OBJECTIVE In muscle cells, the peroxisome proliferator-activated receptor γ co-activator 1 (PGC-1) signaling network, which has been shown to be disturbed in the skeletal muscle in several chronic diseases, tightly controls mitochondrial biogenesis and oxidative substrate metabolism. Previously, we showed that inactivation of glycogen synthase kinase (GSK)-3β potently increased Pgc-1α abundance and oxidative metabolism in skeletal muscle cells. The current study aims to unravel the molecular mechanism driving the increase in Pgc-1α mediated by GSK-3β inactivation. METHODS GSK-3β was inactivated genetically or pharmacologically in C2C12 myotubes and the requirement of transcription factors known to be involved in Pgc-1α transcription for increases in Pgc-1α abundance mediated by inactivation of GSK-3β was examined. RESULTS Enhanced PGC-1α promoter activation after GSK-3β inhibition suggested a transcriptionally-controlled mechanism. While myocyte enhancer factor (MEF)2 transcriptional activity was unaltered, GSK-3β inactivation increased the abundance and activity of the transcription factors estrogen-related receptor (ERR)α and ERRγ. Pharmacological inhibition or knock-down of ERRα and ERRγ however failed to prevent increases in Pgc-1α mRNA mediated by GSK-3β inactivation. Interestingly, GSK-3β inactivation activated transcription factor EB (TFEB), evidenced by decreased phosphorylation and enhanced nuclear localization of the TFEB protein. Moreover, knock-down of TFEB completely prevented increases in Pgc-1α gene expression, PGC-1α promoter activity and PGC-1α protein abundance induced by GSK-3β inactivation.
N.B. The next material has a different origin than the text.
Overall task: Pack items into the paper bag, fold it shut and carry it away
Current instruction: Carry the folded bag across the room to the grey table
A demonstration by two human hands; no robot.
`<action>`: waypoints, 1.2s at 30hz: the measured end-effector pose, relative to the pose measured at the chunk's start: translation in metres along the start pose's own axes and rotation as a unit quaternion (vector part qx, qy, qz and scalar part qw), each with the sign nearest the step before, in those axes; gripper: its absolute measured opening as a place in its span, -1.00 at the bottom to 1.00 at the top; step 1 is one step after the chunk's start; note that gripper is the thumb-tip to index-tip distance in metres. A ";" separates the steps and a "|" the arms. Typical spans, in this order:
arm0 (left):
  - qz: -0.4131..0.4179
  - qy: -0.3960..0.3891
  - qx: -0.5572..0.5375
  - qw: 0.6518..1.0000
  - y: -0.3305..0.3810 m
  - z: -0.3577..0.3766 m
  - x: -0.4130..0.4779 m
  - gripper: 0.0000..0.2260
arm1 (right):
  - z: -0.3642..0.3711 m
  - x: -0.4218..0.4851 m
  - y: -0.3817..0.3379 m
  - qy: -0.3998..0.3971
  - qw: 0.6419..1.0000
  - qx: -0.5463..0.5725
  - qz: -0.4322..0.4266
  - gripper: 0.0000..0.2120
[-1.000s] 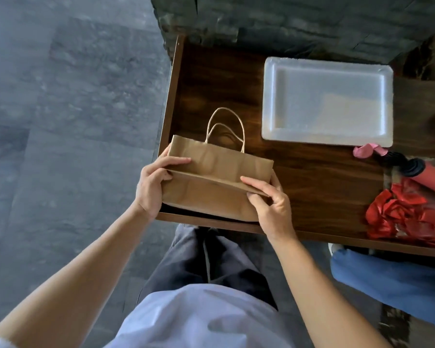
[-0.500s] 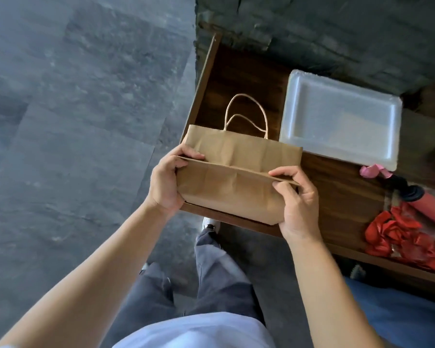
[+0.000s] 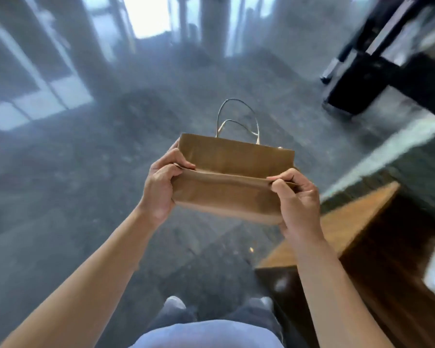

Furthermore, mutation of a specific TFEB binding site on the PGC-1α promoter blocked promoter activation upon inhibition of GSK-3β. CONCLUSIONS In skeletal muscle, GSK-3β inactivation causes dephosphorylation and nuclear translocation of TFEB resulting in TFEB-dependent induction of Pgc-1α expression.

中文翻译：

---

骨骼肌中 GSK-3β-TFEB 信号轴对 PGC-1α 表达的调节。


目的 在肌肉细胞中，过氧化物酶体增殖物激活受体 γ 共激活剂 1 (PGC-1) 信号网络严格控制线粒体生物合成和氧化底物代谢，该网络已被证明在多种慢性疾病中在骨骼肌中受到干扰。之前，我们发现糖原合成酶激酶（GSK）-3β 的失活可有效增加骨骼肌细胞中 Pgc-1α 的丰度和氧化代谢。目前的研究旨在揭示 GSK-3β 失活介导的 Pgc-1α 增加的分子机制。方法 GSK-3β 在 C2C12 肌管中通过基因或药理学失活，并检查了已知参与 Pgc-1α 转录的转录因子对 GSK-3β 失活介导的 Pgc-1α 丰度增加的需求。结果 GSK-3β 抑制后 PGC-1α 启动子激活增强，提示存在转录控制机制。虽然肌细胞增强因子 (MEF)2 转录活性未改变，但 GSK-3β 失活增加了转录因子雌激素相关受体 (ERR)α 和 ERRγ 的丰度和活性。然而，ERRα 和 ERRγ 的药理学抑制或敲低未能阻止 GSK-3β 失活介导的 Pgc-1α mRNA 增加。有趣的是，GSK-3β 失活激活了转录因子 EB (TFEB)，证据是 TFEB 蛋白的磷酸化减少和核定位增强。此外，敲低 TFEB 完全阻止了 GSK-3β 失活诱导的 Pgc-1α 基因表达、PGC-1α 启动子活性和 PGC-1α 蛋白丰度的增加。此外，PGC-1α 启动子上特定 TFEB 结合位点的突变阻止了 GSK-3β 抑制后启动子的激活。 结论 在骨骼肌中，GSK-3β 失活导致 TFEB 去磷酸化和核转位，从而导致 TFEB 依赖性诱导 Pgc-1α 表达。